What you should do
Only the lines from the beginning of the listing below through the line with "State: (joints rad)" belong in the answer; please print them exactly and drop the pictures.

Data provided
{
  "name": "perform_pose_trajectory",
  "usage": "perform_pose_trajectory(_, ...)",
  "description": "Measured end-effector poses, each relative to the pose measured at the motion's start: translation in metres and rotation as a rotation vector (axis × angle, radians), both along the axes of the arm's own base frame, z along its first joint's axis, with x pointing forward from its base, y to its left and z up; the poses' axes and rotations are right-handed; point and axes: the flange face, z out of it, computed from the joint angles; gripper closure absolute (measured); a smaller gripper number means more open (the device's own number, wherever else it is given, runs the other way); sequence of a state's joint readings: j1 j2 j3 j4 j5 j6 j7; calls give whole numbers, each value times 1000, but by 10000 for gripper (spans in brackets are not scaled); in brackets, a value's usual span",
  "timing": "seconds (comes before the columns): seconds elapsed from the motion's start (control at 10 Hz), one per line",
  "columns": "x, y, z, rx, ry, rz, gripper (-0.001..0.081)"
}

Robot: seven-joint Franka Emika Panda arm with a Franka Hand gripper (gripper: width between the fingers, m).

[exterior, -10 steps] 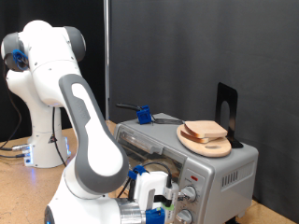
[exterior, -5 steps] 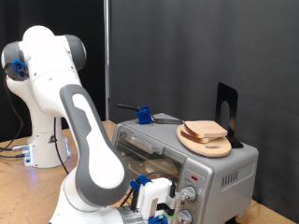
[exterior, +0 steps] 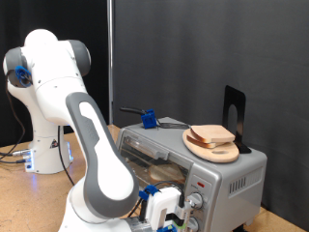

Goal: Make a piece of toast with the oven

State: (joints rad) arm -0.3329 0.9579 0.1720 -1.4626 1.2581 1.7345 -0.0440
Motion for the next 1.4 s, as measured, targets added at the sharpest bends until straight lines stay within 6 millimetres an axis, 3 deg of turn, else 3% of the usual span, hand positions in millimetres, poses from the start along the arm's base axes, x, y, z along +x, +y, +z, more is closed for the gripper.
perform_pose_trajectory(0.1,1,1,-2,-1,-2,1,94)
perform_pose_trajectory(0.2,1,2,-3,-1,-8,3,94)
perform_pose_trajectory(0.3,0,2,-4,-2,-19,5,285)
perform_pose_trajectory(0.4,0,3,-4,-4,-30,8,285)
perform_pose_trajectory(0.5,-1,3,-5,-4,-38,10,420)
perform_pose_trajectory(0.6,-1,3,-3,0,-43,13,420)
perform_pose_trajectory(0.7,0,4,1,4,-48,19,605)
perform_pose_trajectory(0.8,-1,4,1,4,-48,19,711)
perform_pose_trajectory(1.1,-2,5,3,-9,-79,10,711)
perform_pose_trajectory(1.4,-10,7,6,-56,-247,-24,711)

Problem solution
{
  "name": "perform_pose_trajectory",
  "usage": "perform_pose_trajectory(_, ...)",
  "description": "Measured end-effector poses, each relative to the pose measured at the motion's start: translation in metres and rotation as a rotation vector (axis × angle, radians), both along the axes of the arm's own base frame, z along its first joint's axis, with x pointing forward from its base, y to its left and z up; the poses' axes and rotations are right-handed; point and axes: the flange face, z out of it, computed from the joint angles; gripper closure absolute (measured); a smaller gripper number means more open (the device's own number, wherever else it is given, runs the other way); sequence of a state's joint readings: j1 j2 j3 j4 j5 j6 j7; calls give whole numbers, each value times 1000, but by 10000 for gripper (spans in brackets are not scaled); in brackets, a value's usual span",
  "timing": "seconds (comes before the columns): seconds elapsed from the motion's start (control at 10 Hz), one per line",
  "columns": "x, y, z, rx, ry, rz, gripper (-0.001..0.081)"
}

Robot: seven-joint Franka Emika Panda arm with a Franka Hand gripper (gripper: width between the fingers, m).

[exterior, -10 steps] 
[exterior, -5 steps] 
[exterior, +0 steps] 

Goal: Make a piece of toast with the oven

State: (joints rad) arm -0.3329 0.9579 0.1720 -1.4626 1.2581 1.7345 -0.0440

With that, the output is complete.